Votre but ultime dans Epic Manager sera de récolter le plus de réputation possible tout en combattant et en acceptant des quêtes de plus en plus difficile. Une fois réussi, ceux-ci vous donneront de l’or et du prestige qui fera augmenter votre réputation, vous permettant ainsi de devenir une agence de plus grande qualité. Vous devrez monter les échelons pour devenir LA plus grande entreprise de ce genre dans tout le royaume. Lors de la partie, les deux agences en queue de peloton seront éliminées à chaque fin de trimestre, un tour représentant une semaine. Le tout va très vite et c’est ce qui donne un effet d’urgence tout le long d’une partie, il n’y a aucune place à l’erreur et j’ai simplement adoré ça.

Mais pour réussir vos combats qui soit dit en passant se font un peu visuellement à la Heroes of Might and Magic au tour par tour, vous devrez recruter des aventuriers de classe différente et aux statistiques bien différentes les uns des autres. Un mage fera bien entendu des dégâts de magie, alors qu’un paladin lui sera celui qui protègera le plus vos autres aventuriers et ainsi de suite pour la dizaine de classes différentes disponible. Vous devrez donc apprendre à bien choisir votre équipe et à les jumeler pour bien balancer la force de chacune de vos troupes.

Votre budget devra aussi, comme dans une équipe de sports, être réglé au quart de tour. Vous devrez en tant que gestionnaire de l’agence offrir des contrats d’une durée de votre choix avec bonus ou non à la signature de votre aventurier et ne surtout pas lui offrir un contrat qui l’insultera car encore ici, votre réputation pourrait en prendre un coup. Vous devrez jeter un coup d’œil à votre or car chaque semaine, celui-ci sera déduit du montant de vos contrats octroyés et il ne faudrait surtout pas faire faillite et être la risée du pays. Une idée très bien implantée par l’équipe de Manavoid qui vient rajouter un côté de gestion très original qu’on ne voit que dans les jeux à caractères sportifs.

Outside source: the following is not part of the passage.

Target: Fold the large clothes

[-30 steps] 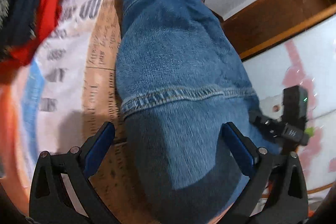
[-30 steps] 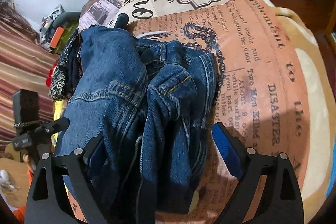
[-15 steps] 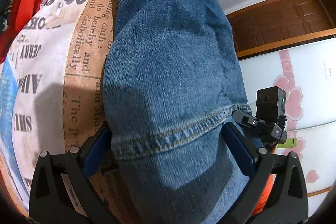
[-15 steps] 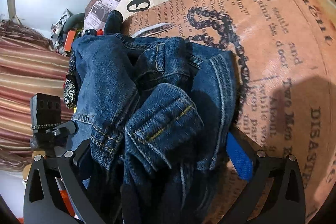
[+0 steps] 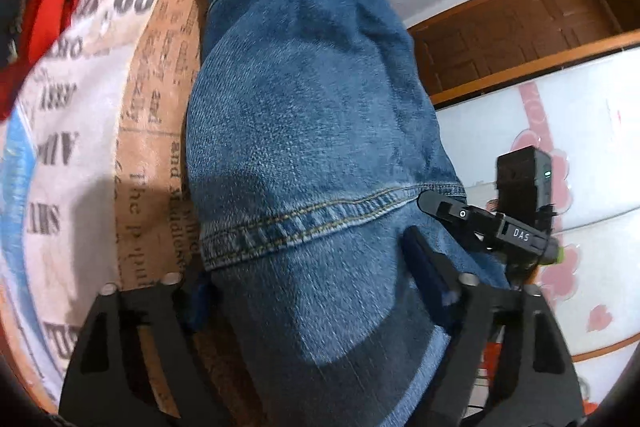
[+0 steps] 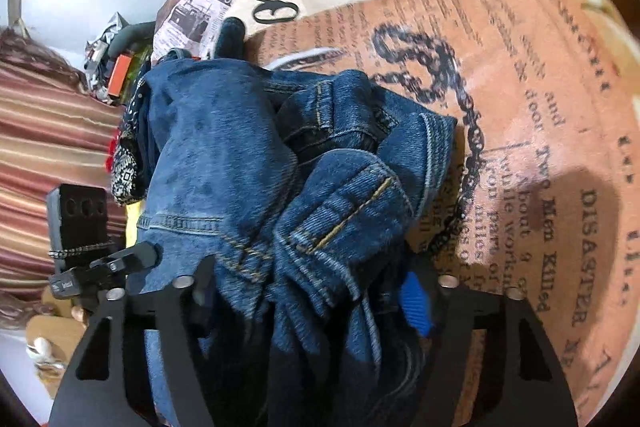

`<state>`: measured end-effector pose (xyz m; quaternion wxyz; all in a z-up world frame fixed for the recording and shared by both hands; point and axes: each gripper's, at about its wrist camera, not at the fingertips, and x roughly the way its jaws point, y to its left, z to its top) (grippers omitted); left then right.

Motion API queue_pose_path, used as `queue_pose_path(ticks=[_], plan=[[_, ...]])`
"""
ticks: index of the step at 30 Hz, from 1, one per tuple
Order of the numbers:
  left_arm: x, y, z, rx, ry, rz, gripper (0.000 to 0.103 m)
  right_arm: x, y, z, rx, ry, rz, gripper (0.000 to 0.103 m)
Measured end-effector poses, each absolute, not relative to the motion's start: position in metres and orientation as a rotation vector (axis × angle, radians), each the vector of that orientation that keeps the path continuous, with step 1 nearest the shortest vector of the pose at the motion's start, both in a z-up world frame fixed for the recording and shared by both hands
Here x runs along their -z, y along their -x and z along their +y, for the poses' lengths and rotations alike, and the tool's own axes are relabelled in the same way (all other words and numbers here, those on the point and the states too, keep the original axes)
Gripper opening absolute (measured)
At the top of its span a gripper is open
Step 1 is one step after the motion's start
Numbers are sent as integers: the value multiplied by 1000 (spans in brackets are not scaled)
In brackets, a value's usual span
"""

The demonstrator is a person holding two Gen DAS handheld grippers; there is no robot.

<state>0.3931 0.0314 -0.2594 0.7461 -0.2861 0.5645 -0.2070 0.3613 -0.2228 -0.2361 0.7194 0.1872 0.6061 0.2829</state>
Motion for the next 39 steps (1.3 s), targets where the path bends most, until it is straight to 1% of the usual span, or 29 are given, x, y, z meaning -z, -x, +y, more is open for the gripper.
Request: queue_pose_path(ticks=[2, 4, 8, 13, 19, 26, 31, 39], plan=[[249, -390, 28, 442, 601, 1213, 66, 225, -358, -220, -618, -387, 1317, 51], [239, -387, 28, 439, 591, 1192, 60, 213, -353, -217, -613, -365, 1286, 48], [216, -376, 30, 441, 553, 1150, 56, 195, -343, -213, -620, -356, 1258, 45], [183, -361, 42, 441, 531, 1076, 55, 168, -332, -199, -634, -343, 1207, 45], [137, -345, 74, 440, 513, 973, 55, 123, -327, -163, -662, -295, 1109, 45], [91, -332, 125, 408, 502, 863, 55, 88, -326, -119, -710, -274, 1031, 45], [69, -327, 166, 377, 481, 811, 55, 72, -334, -76, -749, -254, 989, 45], [55, -342, 243, 317, 482, 756, 55, 57, -355, -1, -813, -212, 947, 44]])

Je vous parlais de l’inspiration de Donjons et Dragons au tout début de mon test. Cet aspect se reflète dans les rencontres et événements que vos aventuriers subiront tout au long de votre partie. Une courte histoire racontée un peu à la manière d’un maître de jeu comme nos sessions de D&D de notre jeunesse apparaît et vous laissera souvent prendre un choix qui aura encore une fois une influence sur votre agence et sur les récompenses obtenues. On vous demandera même de jeter un Dés-20 pour savoir si vous avez de la chance dans tel ou tel situation. Dans ces événements, vous trouverez également souvent des objets ou équipement indispensable pour vos quêtes, car oui j’oubliais de vous dire qu’un système d’équipements et d’évolutions de vos personnages est disponible. Un système qui tire bien entendu son inspiration de tout bon JRPG avec des pouvoirs et attributs spéciaux que vous pourrez choisir chaque fois que vos aventuriers augmenteront de niveau en acquérant des points d’expérience.

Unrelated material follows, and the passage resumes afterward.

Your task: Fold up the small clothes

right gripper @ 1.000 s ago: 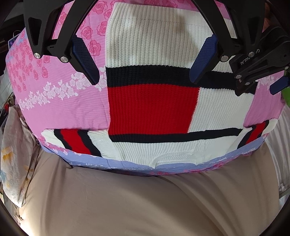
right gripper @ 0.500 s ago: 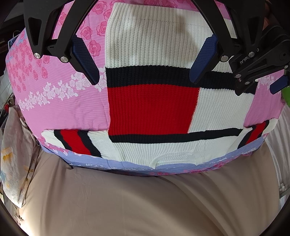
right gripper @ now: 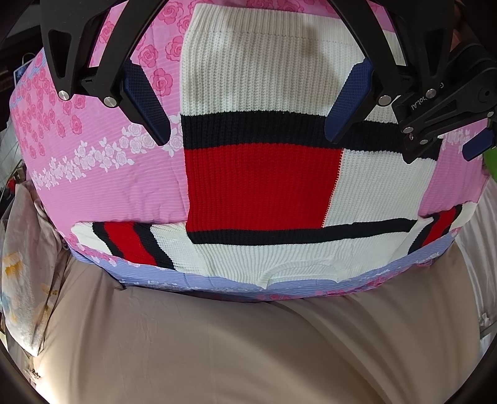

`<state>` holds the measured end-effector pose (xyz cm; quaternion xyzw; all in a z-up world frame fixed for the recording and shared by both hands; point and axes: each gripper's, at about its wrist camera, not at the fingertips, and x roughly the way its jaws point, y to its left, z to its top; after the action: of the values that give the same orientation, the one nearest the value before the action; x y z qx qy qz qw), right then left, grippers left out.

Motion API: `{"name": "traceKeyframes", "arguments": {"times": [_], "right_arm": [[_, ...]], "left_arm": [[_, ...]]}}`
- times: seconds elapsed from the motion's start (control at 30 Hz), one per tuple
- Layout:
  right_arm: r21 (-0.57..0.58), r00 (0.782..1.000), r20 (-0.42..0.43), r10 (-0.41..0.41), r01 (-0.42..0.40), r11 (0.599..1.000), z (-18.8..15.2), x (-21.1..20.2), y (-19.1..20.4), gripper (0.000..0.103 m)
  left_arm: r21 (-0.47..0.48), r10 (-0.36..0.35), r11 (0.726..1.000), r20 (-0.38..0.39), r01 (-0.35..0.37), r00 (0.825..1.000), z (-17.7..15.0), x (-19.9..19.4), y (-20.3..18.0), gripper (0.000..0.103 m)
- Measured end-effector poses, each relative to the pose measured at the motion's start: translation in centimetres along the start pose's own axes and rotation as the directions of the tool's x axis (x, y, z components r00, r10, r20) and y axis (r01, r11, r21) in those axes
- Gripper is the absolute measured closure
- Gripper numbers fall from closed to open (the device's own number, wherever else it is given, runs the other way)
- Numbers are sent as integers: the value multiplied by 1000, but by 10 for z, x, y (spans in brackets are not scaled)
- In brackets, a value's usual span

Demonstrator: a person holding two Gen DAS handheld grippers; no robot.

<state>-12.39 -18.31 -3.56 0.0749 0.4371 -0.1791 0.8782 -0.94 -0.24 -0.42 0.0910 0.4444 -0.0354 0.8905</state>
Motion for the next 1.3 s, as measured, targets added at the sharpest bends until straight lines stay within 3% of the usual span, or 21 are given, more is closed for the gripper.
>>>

Je vous avouerais qu’au départ, j’étais énormément sceptique d’Epic Manager, un pot-pourri de beaucoup de jeux divers et d’univers bien éloignés. Mais au final, ce mélange donne une sauce très réussie et une diversité qui se marie très bien les uns des autres. Rappelons que ce titre fût en partie créé grâce au programme Kickstarter, qui compte de nombreux échecs dernièrement. Manavoid a su livrer la marchandise et ce n’est que le début car bien entendu, Epic Manager est encore en développement et il reste encore bien d’autres surprises pour ce titre.

Le jeu étant en Early Access, aucune note n’est attribué pour le moment d’ici la version finale.